Assigned task
Without omitting anything, copy the data exactly.

*** Opening Supplied material ***

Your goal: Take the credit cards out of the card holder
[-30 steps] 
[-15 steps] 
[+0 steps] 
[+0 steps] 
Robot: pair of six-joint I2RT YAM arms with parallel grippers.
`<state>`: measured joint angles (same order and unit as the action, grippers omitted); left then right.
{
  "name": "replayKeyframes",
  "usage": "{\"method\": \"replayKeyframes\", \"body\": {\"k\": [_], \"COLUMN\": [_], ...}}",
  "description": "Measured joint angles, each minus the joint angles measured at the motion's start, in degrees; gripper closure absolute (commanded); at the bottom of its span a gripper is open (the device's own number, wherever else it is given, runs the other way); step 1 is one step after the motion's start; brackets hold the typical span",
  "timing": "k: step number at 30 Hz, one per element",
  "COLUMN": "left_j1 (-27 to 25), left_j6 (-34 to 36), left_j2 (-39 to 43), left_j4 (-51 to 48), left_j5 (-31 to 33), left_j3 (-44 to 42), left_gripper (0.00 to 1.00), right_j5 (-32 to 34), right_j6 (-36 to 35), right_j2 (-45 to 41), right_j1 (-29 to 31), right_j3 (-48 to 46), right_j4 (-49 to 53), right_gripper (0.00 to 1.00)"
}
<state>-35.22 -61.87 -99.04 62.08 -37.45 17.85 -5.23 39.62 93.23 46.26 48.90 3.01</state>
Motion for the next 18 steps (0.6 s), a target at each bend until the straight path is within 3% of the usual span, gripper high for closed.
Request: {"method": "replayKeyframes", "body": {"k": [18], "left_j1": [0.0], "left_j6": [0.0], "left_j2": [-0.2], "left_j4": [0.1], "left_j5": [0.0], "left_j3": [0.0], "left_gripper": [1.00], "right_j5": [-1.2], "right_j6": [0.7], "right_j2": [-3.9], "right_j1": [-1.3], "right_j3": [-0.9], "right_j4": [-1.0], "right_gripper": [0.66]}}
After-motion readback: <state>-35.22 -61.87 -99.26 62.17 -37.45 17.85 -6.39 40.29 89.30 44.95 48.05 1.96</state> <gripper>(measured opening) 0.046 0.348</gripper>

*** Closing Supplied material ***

Finished exercise
Your goal: Take the credit cards out of the card holder
[-30 steps] 
[-15 steps] 
[+0 steps] 
[+0 steps] 
Robot: pair of six-joint I2RT YAM arms with parallel grippers.
`<state>`: measured joint angles (same order and unit as the action, grippers omitted); left then right.
{
  "name": "replayKeyframes",
  "usage": "{\"method\": \"replayKeyframes\", \"body\": {\"k\": [_], \"COLUMN\": [_], ...}}",
  "description": "Measured joint angles, each minus the joint angles measured at the motion's start, in degrees; gripper closure absolute (commanded); at the bottom of its span a gripper is open (the device's own number, wherever else it is given, runs the other way); step 1 is one step after the motion's start; brackets hold the typical span",
  "timing": "k: step number at 30 Hz, one per element",
  "COLUMN": "left_j1 (-27 to 25), left_j6 (-34 to 36), left_j2 (-39 to 43), left_j4 (-51 to 48), left_j5 (-31 to 33), left_j3 (-44 to 42), left_gripper (0.00 to 1.00), right_j5 (-32 to 34), right_j6 (-36 to 35), right_j2 (-45 to 41), right_j1 (-29 to 31), right_j3 (-48 to 46), right_j4 (-49 to 53), right_gripper (0.00 to 1.00)"
}
<state>-35.22 -61.87 -99.04 62.08 -37.45 17.85 -5.23 39.62 93.23 46.26 48.90 3.01</state>
Motion for the next 18 steps (0.6 s), a target at each bend until the straight path is within 3% of the usual span, gripper high for closed.
Request: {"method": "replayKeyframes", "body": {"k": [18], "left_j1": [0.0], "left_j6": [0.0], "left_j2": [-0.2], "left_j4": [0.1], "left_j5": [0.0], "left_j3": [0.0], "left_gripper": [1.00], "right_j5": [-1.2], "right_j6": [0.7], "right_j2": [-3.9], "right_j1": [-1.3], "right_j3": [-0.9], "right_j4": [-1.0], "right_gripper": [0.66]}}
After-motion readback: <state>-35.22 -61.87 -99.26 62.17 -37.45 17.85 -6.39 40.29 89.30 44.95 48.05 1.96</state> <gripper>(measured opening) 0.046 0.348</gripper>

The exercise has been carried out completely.